“Doctor, what’s the bad news?” the patient asked, looking up weakly from the hospital bed.
“You have cancer,” their doctor answered, their voice shaking.
“No!” the patient cried out. It felt like their life was slipping away.
“It’s worse, though,” the doctor made no attempt to comfort their patient, “Our team cannot identify the type of cancer. They claim the DNA is foreign, unlike anything they’ve seen. And it’s spreading rapidly. Even as I removed my tools it was growing, practically instantaneously. It grew over the tip of my scalpel.”

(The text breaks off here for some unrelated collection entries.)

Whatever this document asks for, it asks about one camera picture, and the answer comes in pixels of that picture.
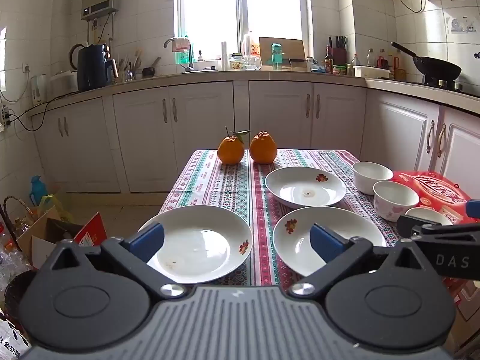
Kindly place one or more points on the yellow green plastic bag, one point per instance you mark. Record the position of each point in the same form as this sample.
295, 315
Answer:
54, 204

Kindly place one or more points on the knife block with knives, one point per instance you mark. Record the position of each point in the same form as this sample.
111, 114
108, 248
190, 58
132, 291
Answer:
339, 54

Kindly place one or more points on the black wok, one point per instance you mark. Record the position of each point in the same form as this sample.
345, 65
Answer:
438, 68

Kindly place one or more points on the red printed gift box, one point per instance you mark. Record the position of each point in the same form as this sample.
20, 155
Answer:
431, 187

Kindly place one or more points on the white kitchen base cabinets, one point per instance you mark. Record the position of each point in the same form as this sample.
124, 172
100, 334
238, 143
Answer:
206, 120

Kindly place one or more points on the patterned red green tablecloth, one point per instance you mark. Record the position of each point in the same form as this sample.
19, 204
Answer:
232, 191

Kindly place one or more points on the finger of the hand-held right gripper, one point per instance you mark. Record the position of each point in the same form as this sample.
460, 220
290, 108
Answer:
420, 227
474, 210

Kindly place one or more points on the dark soy sauce bottle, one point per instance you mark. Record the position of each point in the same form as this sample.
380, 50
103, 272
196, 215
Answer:
329, 62

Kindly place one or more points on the cooking oil bottle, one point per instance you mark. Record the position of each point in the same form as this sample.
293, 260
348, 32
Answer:
248, 45

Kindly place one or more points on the glass jar with lid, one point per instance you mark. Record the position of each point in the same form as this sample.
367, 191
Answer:
236, 62

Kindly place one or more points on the orange without leaf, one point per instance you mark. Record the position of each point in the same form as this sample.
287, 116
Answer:
263, 150

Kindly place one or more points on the brown cardboard sheet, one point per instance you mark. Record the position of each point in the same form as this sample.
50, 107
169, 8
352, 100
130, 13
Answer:
292, 50

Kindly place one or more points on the pink dish cloth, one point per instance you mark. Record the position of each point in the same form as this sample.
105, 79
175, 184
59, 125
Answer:
180, 44

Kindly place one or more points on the white plastic tray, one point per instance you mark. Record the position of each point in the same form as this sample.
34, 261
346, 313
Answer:
371, 72

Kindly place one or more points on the white tube of cups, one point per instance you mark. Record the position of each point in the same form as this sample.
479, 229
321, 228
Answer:
224, 56

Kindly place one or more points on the dark mortar with pestle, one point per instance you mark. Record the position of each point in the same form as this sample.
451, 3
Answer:
149, 71

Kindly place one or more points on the white bowl with pink flowers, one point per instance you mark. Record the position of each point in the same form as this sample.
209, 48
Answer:
371, 180
393, 202
431, 213

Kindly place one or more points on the white electric kettle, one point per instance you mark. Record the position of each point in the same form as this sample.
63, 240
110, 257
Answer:
38, 90

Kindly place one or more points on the green dish soap bottle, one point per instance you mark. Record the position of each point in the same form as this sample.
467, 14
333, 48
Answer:
183, 58

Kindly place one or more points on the utensil holder with utensils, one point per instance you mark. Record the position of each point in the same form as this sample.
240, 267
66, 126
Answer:
125, 69

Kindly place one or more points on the black trash bin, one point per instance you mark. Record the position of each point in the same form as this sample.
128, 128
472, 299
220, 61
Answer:
18, 292

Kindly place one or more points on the metal sink faucet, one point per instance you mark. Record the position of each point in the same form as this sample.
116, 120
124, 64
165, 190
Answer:
189, 60

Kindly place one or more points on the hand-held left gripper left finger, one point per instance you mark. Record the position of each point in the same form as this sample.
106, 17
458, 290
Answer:
148, 242

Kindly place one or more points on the blue plastic bottle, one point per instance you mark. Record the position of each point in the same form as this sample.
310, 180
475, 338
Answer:
37, 191

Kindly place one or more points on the kitchen window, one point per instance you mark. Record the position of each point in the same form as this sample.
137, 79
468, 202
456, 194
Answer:
243, 7

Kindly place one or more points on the clear glass pitcher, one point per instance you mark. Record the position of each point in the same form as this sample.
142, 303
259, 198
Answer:
252, 63

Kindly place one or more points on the stained white plate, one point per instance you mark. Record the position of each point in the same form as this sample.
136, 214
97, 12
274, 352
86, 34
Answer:
300, 187

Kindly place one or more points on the brown cardboard box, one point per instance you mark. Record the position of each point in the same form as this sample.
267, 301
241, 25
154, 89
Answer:
41, 240

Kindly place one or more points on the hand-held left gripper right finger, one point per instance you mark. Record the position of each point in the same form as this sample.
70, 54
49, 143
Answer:
324, 242

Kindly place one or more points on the white plate with fruit motif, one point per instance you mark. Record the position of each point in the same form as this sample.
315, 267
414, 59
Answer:
195, 240
296, 247

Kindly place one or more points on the dark blue air fryer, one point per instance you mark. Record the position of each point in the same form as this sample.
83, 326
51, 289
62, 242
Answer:
93, 67

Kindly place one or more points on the orange with stem and leaf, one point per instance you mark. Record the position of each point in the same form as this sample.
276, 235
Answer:
230, 152

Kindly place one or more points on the white rice cooker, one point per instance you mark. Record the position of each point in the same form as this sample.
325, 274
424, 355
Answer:
63, 82

“What does this mean?” the patient murmured, puzzled by what they were hearing from the doctor.
“You appear to be immortal. The cancer is replacing all of the damaged tissue in your body.”
“Like, healing my injuries?” the patient tried to make some sense of what they were hearing.
“Not quite. I urge you to make the most of the time you have left. Every stress you place on your body is being exploited by the cancer. Moving causes micro tears in your muscles, grinding between bones and ligaments, all of it is being replaced. As you age further you will begin to lose mobility, and your neurons will begin to die. They too will be replaced with cheaper copies, your mental capabilities will rot away with your body,” the doctor finished. “My condolences.”
As the doctor began to leave the patient weakly dragged a book from the rolling table next to their bed. It was a historical work, translated from the late 16th century, On the Topic of Everything. They looked up to the doctor and spoke, “Have you read this book?”
The doctor stopped and turned around in the doorway, “No, I haven’t.”
“Neither have I. But I remember it,” the patient’s grasp on the book tightened as their gaze moved back from the doctor to the book’s cover, “It caught my eye in the library. I think—I know, I wrote it.”